The author says that "Moabite raiders used to enter the country every spring" (v. 20). And today they interrupt a sombre occasion, the funeral of some anonymous Israelite. Keep in mind that graves weren't usually pits dug into the ground, but caves in the side of a rocky hill, closed up by a large stone. The men had already pried open the tomb when they see an approaching band of raiders. In a panic, the pall-bearers want to be free of their burden as soon as possible, so they throw the man's body into Elisha's tomb.
But through their haste something amazing happens: "When the body touched Elisha's bones, the man came to life and stood up on his feet" (v. 21). In that time corpses weren't carried to the grave in wooden coffins, but wrapped in cloth. So it is that the dead man is able to stand, walk out of the tomb, and rejoin his friends.
Nowhere else in Scripture do we find this: that the bones of the dead seem to possess a power. To some, this event has the flavour of pagan superstition. Or it makes one think of the relics kept in some churches – a toenail or skull of some saint – relics allegedly able to heal the sick. So what are we to do with the mystery of Elisha's life-restoring bones?
When he was alive, Elisha had to bring God's Word. But we know little of what Elisha said, and much more of what he did. He worked miracles: healing Jericho's waters, increasing the widow's oil, raising the Shunamite's son, purifying a pot of poisoned stew, feeding 100 men from a sack of grain, and so on. And now another miracle, "performed" after his death.
For all of Elisha's miracles, God was speaking through his prophet – speaking in a way words could never express. And what was God saying? That God is Almighty. That God is merciful. He is a saving God who gives deliverance to his people. For many years, Elisha was a walking billboard for the grace of God.
Why is it significant that his bones brought revival? In Scripture, bones aren't just those pieces of internal structure visible by X-ray. The Bible speaks of bones as the essence of an individual. Think of how Adam described Eve as "bone of his bones," one fundamentally similar to him. And as the last part of the body to decay, bones were to be treated with respect. It's true, touching bones would make a person unclean; this is why the outsides of graves were painted white: to keep away the living.
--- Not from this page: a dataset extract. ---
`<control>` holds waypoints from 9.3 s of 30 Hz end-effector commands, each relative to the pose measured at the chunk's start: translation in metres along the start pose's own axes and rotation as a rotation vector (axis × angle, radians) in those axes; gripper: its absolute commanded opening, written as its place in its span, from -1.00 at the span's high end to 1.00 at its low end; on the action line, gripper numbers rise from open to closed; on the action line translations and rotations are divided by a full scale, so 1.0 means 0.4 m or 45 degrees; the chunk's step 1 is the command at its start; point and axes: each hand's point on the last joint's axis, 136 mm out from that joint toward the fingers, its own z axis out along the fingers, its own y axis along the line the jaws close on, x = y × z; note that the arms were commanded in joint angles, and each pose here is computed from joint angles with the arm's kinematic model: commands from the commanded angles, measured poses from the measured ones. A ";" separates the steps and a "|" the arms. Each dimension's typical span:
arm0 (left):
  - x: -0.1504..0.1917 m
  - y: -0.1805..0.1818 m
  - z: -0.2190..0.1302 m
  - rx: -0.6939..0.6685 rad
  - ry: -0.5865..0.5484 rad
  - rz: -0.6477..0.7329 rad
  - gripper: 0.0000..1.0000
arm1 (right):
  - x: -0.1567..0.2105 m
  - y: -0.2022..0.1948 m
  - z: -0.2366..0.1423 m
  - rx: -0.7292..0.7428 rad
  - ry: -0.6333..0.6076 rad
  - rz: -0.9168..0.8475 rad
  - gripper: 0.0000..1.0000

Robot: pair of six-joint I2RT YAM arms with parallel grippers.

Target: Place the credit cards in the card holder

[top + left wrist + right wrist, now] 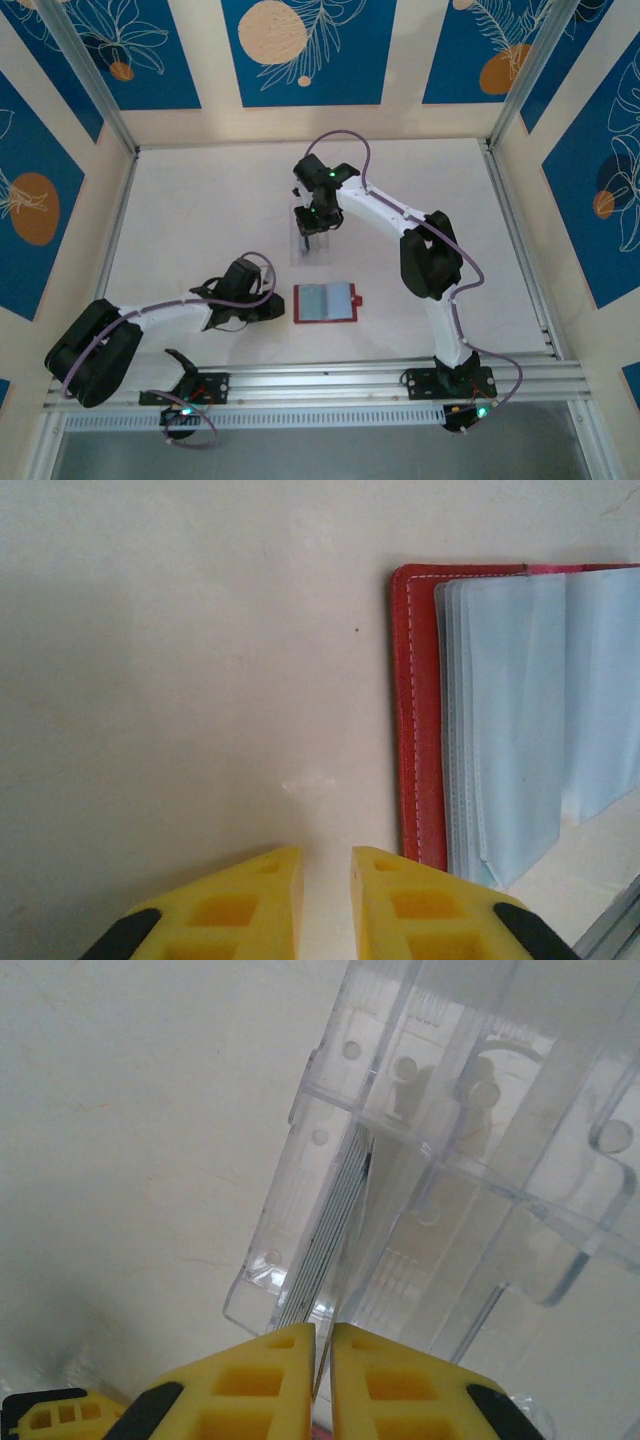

Yet today Elisha's old bones don't have a contaminating effect – they have a resurrecting power!
So at one level, those bones were just bones, remnants of a corpse. Yet they were also the remnants of God's wonder-working prophet. And the LORD decided it was time for one last sermon, a message from the grave. And it'd be the same gospel as ever, now amplified: that God is Almighty and merciful. That he's the God of life.
This was a needed message. Israel had fallen to a low state in those days. But by this miracle God says, "The words of my prophet are still certain. He might be silent now, but I've not taken back my promises. I'm still the LORD, who does great things for my people."
And doesn't that message point us to our greatest prophet, Jesus Christ? Like Elisha, he was a worker of wonders. And like Elisha, he'd lain in the grave. Even before that, Jesus had hung on the cross in seeming defeat. But through it, God brings abundant life! Recall what happened at the very moment of Jesus dying:
The tombs broke open and the bodies of many holy people who had died were raised to life.Matt 27:52
That's a dramatic picture of the gospel in action: dead people made alive through the death of Jesus! We once were on a funeral march, ready to be put away forever because of our sin. But when it looked like all was lost, he gave the victory over sin and death. We've been raised from our graves, and with Christ we can go on our way rejoicing.